Une des mesures phare du programme du Rassemblement national (RN) est l’interdiction du voile dans l’espace public. Jordan Bardella, bien qu’il ait repoussé la mise en place de cette interdiction, la maintient dans son programme. Or, une telle mesure rencontrerait bien des obstacles juridiques, au niveau national comme européen.

En effet, en 2010, le Conseil constitutionnel a estimé que des limitations au port d’un signe religieux dans l’espace public ne peuvent être motivées que par des impératifs d’ordre public, et de manière proportionnée en se fondant sur l’article 10 de la Déclaration des droits de l’homme et du citoyen : « Nul ne doit être inquiété pour ses opinions, même religieuses, pourvu que leur manifestation ne trouble pas l’ordre public établi par la loi ». C’est pourquoi, dans la même décision, le Conseil a validé une loi interdisant le voile dit « intégral » dans l’espace public, en raison de risques pour la sécurité publique et d’exclusion sociale des femmes ainsi voilées.

Il en est de même pour la Cour européenne des droits de l’homme qui en 2009 a admis de telles restrictions au nom de la « protection des droits d’autrui et de l’ordre public » (art. 9 CEDH). L’article 10 de la Charte des droits fondamentaux de l’Union européenne prévoit les mêmes garanties de sauvegarde de la liberté de conscience.
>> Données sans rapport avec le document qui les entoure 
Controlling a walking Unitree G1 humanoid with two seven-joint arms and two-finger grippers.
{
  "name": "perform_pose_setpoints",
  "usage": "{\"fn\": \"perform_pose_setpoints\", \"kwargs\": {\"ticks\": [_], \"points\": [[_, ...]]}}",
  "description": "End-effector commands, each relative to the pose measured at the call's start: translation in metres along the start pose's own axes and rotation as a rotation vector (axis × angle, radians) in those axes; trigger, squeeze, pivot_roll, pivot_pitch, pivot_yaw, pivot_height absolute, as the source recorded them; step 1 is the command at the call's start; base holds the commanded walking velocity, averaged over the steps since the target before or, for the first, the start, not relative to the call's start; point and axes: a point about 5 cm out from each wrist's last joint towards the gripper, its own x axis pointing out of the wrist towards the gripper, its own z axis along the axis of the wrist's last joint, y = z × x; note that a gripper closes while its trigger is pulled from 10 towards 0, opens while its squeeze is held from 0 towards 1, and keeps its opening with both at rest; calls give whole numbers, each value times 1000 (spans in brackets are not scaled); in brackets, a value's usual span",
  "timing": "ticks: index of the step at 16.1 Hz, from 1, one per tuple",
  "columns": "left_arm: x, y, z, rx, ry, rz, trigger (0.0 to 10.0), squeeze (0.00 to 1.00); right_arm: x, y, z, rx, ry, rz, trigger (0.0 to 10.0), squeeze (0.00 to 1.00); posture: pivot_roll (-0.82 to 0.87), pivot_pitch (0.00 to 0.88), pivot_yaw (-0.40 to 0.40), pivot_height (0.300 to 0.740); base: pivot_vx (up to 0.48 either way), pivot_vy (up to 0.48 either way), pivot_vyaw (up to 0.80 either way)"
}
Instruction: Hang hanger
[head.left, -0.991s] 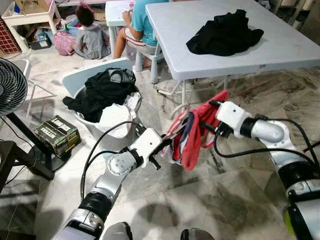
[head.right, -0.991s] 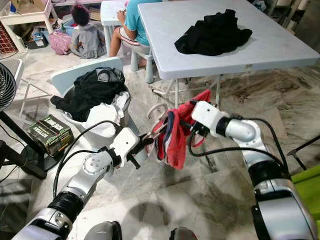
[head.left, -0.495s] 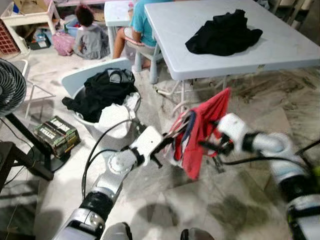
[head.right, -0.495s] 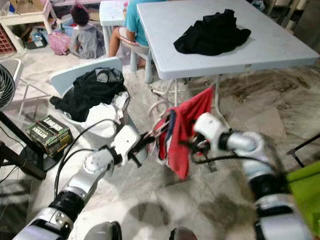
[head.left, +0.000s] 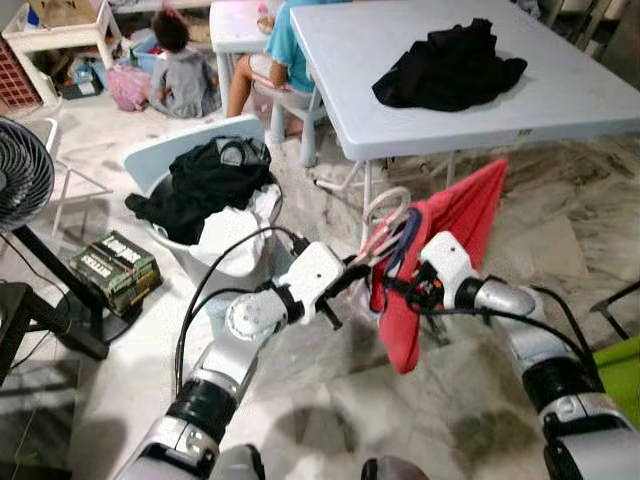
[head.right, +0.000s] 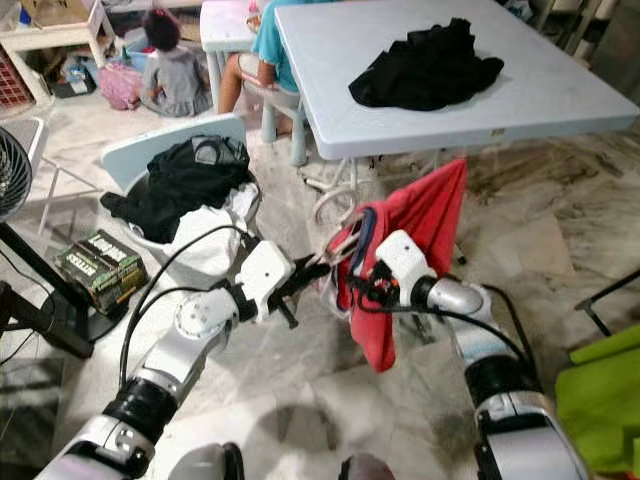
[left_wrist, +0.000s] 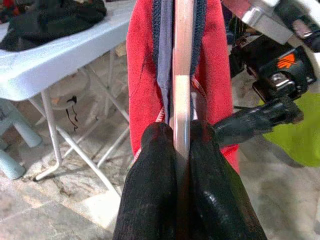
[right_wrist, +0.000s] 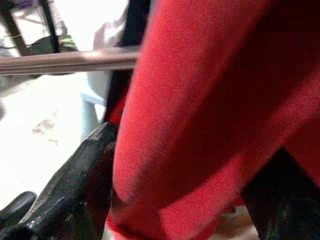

Dans le même sens, les fameux arrêtés anti-burkini de Nice avaient été annulés par le Conseil d’État en 2016 au motif qu’en l’absence de motif d’ordre public (en l’occurrence la salubrité publique), l’interdiction du burkini portait une atteinte manifestement disproportionnée à la liberté religieuse. Toutes ces juridictions exigent un motif d’ordre public pour interdire les signes religieux sur l’espace public.

En l’état actuel de la jurisprudence de l’ensemble des juridictions, on ne voit pas comment une telle mesure pourrait passer, même en modifiant la Constitution, et sauf à sortir du Conseil de l’Europe, à moins de trouver un motif d’ordre public suffisant.